## WORK TO COMPLETE:
Print out the full listing below, word for word.

## DATA:
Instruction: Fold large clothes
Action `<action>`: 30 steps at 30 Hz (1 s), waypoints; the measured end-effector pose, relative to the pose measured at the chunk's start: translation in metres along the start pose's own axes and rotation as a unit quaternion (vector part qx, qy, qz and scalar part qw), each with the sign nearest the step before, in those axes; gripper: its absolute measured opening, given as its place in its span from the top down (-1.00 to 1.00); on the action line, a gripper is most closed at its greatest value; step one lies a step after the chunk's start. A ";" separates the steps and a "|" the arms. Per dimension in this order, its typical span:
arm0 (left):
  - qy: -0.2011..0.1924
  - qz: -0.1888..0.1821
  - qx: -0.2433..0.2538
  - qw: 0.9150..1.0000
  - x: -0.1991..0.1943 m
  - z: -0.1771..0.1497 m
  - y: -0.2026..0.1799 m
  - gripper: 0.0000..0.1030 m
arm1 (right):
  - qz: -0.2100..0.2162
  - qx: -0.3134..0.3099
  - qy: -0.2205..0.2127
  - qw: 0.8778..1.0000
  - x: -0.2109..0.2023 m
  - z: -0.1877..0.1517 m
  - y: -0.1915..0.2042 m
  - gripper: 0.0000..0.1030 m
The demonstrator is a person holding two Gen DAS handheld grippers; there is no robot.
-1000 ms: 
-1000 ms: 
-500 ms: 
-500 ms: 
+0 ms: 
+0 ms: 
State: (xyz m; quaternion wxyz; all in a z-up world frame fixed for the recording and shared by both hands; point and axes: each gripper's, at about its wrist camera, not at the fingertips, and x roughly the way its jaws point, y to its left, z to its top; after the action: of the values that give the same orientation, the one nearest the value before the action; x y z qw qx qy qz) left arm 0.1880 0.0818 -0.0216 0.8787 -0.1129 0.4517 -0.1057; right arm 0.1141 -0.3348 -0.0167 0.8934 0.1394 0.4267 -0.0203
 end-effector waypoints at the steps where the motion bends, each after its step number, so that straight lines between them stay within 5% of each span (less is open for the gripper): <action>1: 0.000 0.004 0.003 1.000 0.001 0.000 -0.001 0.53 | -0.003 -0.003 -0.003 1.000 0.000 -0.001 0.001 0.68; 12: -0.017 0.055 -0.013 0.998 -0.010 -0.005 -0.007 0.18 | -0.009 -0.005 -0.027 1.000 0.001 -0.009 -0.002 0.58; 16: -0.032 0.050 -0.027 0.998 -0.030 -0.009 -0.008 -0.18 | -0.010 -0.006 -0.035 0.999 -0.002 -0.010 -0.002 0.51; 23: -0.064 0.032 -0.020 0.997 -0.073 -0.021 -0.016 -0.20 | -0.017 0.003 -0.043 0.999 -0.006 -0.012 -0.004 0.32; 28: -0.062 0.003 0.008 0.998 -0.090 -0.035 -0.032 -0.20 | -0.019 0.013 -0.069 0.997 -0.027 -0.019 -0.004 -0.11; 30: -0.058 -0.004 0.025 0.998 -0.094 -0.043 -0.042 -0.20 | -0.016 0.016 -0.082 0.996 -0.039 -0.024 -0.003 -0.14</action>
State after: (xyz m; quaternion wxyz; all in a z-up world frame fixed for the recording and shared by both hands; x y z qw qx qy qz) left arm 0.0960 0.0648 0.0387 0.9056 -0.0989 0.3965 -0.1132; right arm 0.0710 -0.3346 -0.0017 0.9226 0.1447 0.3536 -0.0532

## WRITTEN SOLUTION:
Instruction: Fold large clothes
Action `<action>`: 30 steps at 30 Hz (1 s), waypoints; the measured end-effector pose, relative to the pose measured at the chunk's start: translation in metres along the start pose's own axes and rotation as a unit quaternion (vector part qx, qy, qz and scalar part qw), each with the sign nearest the step before, in those axes; gripper: its absolute measured opening, given as its place in its span from the top down (-1.00 to 1.00); on the action line, a gripper is most closed at its greatest value; step one lies a step after the chunk's start. A ";" separates the steps and a "|" the arms. Per dimension in this order, its typical span:
arm0 (left):
  - qy: -0.2011..0.1924
  - qz: -0.1888..0.1821
  - qx: -0.2433..0.2538
  - qw: 0.9150..1.0000
  - x: -0.1991..0.1943 m
  - z: -0.1771..0.1497 m
  - y: -0.2026..0.1799 m
  - gripper: 0.0000..0.1030 m
arm1 (right):
  - qz: -0.2100..0.2162
  - qx: -0.3134..0.3099
  - qy: -0.2205..0.2127
  - qw: 0.8778..1.0000
  - x: -0.2109..0.2023 m
  - z: -0.1877..0.1517 m
  - y: -0.1915..0.2042 m
  - gripper: 0.0000..0.1030 m
The demonstrator is a person holding two Gen DAS handheld grippers; there is no robot.
-1000 ms: 
-1000 ms: 
-500 ms: 
-500 ms: 
+0 ms: 
+0 ms: 
State: (xyz m; quaternion wxyz; all in a z-up world frame fixed for the recording and shared by both hands; point and axes: each gripper's, at about its wrist camera, not at the fingertips, and x roughly the way its jaws point, y to its left, z to its top; after the action: of the values that give the same orientation, the one nearest the value before the action; x y z qw qx qy qz) left arm 0.1880 0.0818 -0.0216 0.8787 -0.1129 0.4517 -0.1057; right arm 0.1141 -0.3348 -0.0167 0.8934 0.1394 0.4267 -0.0203
 end-effector waypoints at the steps where the motion bends, each after its step number, so that straight lines between them stay within 5% of each span (less is open for the gripper): <action>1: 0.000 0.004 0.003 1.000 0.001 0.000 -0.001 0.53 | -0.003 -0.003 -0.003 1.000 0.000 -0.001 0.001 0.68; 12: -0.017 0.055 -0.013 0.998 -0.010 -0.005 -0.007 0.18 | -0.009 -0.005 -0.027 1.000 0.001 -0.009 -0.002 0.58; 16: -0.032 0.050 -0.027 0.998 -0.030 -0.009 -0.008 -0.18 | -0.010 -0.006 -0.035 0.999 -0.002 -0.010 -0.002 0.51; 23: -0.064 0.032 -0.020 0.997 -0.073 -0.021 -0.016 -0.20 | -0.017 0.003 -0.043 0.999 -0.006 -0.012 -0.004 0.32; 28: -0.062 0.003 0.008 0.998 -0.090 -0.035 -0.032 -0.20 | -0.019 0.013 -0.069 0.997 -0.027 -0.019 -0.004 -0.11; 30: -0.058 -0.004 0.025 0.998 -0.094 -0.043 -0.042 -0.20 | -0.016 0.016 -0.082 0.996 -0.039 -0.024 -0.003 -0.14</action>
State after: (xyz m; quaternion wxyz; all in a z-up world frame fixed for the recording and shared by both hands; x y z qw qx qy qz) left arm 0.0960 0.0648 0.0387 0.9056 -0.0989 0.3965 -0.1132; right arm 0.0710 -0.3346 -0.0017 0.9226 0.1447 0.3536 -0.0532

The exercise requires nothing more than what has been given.